Sunday , October 25, 2020

Making Mobile Better for Consumers May Be Worth the Investment, Worldpay Survey Indicates

Merchants wondering whether it’s worth it to invest in improving the consumer experience on their mobile Web sites or mobile-shopping apps may want to consider the findings of Worldpay Inc.’s “Mobile Payment Journey” survey. In the survey, released this week, 37% of U.S. consumers said they would spend more for products or services if the experience were better.

Among younger shoppers, those between 18 and 24 years old, that increases to 44%. That’s twice as many as those 65 and older, Worldpay says. The survey canvassed 16,000 smart-phone users in 10 global markets about their online-shopping habits.

As online shopping becomes more popular—e-commerce sales accounted for 9.1% of all retail sales in the 2017 fourth quarter, says the U.S. Census Bureau—its importance, and that of mobile commerce, intensifies for merchants.

Understanding how consumers shop using their mobile devices is important because retailers need to be where their shoppers are. For many consumers, mobile shopping means using an app. Sixty-eight percent of global shoppers said their last purchase was made using some app. Still, 32% of U.S. consumers tend to favor mobile Web browsers over an app.

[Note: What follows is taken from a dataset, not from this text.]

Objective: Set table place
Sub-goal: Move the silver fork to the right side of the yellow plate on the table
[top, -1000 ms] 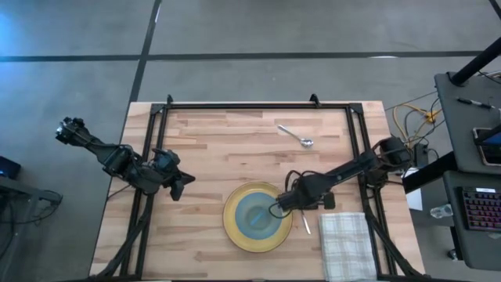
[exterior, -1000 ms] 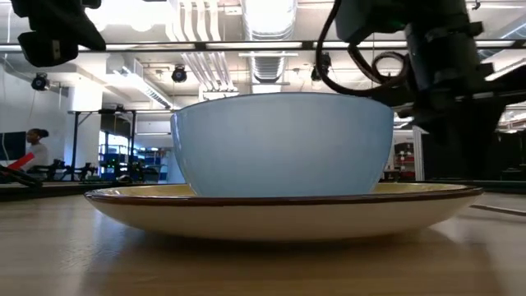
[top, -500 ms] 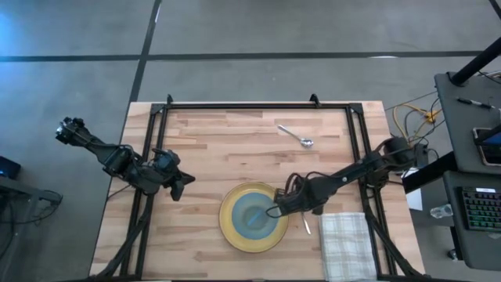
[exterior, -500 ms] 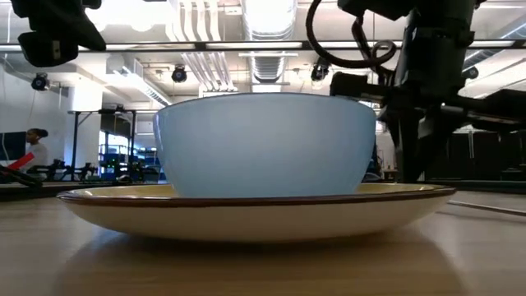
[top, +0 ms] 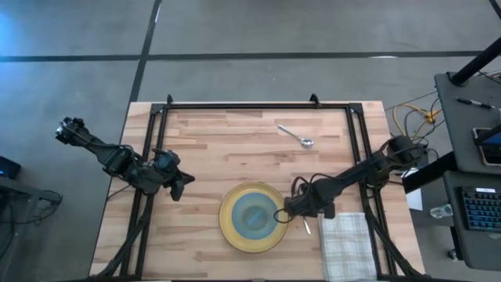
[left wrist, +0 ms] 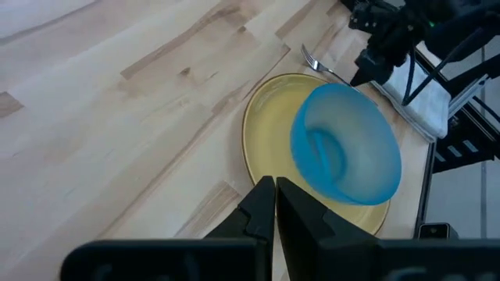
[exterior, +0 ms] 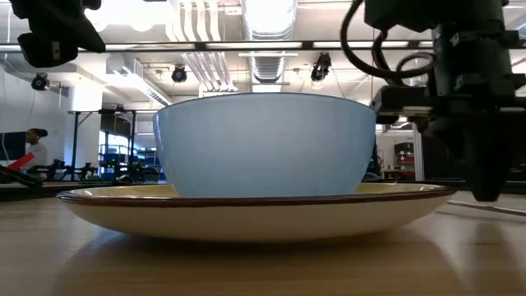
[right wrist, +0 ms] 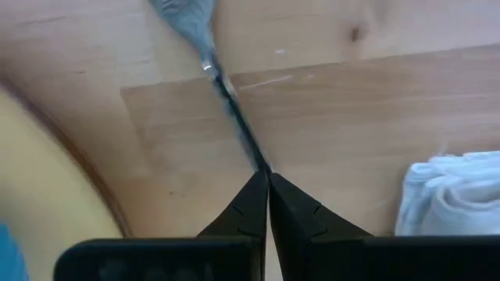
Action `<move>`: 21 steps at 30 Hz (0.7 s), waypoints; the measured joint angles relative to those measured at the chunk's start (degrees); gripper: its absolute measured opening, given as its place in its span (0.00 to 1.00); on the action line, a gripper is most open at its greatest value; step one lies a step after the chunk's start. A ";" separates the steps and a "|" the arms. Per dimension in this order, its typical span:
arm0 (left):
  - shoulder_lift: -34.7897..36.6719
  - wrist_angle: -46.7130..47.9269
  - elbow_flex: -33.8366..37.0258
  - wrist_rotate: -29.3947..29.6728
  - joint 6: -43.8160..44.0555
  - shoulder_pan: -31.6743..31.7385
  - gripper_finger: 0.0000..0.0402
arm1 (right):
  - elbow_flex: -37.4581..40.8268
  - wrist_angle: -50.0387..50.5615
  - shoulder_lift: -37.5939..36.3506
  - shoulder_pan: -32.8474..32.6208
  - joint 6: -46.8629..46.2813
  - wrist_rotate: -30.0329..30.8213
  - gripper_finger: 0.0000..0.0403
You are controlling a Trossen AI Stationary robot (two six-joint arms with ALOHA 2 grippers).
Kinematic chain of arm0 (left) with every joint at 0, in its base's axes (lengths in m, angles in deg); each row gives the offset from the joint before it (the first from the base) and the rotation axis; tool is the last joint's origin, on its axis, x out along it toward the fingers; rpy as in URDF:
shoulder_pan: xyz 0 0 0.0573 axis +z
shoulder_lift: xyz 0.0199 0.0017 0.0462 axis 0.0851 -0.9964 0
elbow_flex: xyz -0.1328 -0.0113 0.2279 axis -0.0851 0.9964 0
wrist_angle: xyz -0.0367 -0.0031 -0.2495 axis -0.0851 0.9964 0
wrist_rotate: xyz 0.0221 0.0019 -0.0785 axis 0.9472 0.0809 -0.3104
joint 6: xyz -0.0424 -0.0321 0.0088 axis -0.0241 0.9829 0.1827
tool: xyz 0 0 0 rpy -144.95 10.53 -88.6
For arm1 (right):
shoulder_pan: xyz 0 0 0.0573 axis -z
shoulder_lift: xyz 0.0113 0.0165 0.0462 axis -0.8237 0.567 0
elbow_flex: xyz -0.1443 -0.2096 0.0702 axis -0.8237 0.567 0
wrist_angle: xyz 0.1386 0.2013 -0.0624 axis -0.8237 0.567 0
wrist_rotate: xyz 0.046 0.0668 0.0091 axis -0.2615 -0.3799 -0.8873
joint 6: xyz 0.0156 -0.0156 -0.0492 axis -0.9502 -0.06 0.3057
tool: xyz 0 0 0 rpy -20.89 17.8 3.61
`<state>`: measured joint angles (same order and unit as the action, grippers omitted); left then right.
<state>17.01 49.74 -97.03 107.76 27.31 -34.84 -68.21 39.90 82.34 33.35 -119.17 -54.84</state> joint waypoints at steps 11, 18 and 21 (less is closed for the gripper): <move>-0.06 -0.02 0.00 0.15 0.17 0.00 0.00 | 1.89 -0.35 -1.39 -1.57 -1.97 1.10 0.02; -0.07 -0.06 0.00 0.44 0.26 0.26 0.00 | 1.64 -0.73 -2.00 -1.67 -0.82 0.98 0.02; -0.12 -0.14 0.00 0.50 0.33 0.26 0.00 | 1.37 -0.05 -2.10 -1.94 0.05 0.51 0.02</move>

Vital to mobile commerce, whether the consumer uses an app or a browser, are speed, convenience, and trust. Most consumers—77%—only download apps from brands and retailers they trust.

A majority of shoppers—59%—want to be reassured about retailers’ security efforts and expect to see digital security logos on the merchant’s home page in an app. Fifty-four percent expect them on an m-commerce site.

As for speed, and closely connected to convenience, 64% of global consumers want to save their personal data to make it easier to complete subsequent purchases, with 28% disclosing they don’t want to re-enter their details again. In another stat, 23% of them would not buy more than once from a retailer if there was no way to store payment details.

To access that data, 47% of global consumers want to use a biometric to make the payment quicker. In the United States, 46% are OK with that. Some other markets had much higher responses, with 63% in Brazil, 67% in China, and 66% in India.

Some merchants are adding biometric support to their apps to streamline log-ins. For example, convenience-store operator Cumberland Farms Inc. added a biometric log-in feature to its SmartPay app that works with iOS or Android smart phones that have a fingerprint sensor or facial-recognition technology, as with Apple Inc.’s iPhone X.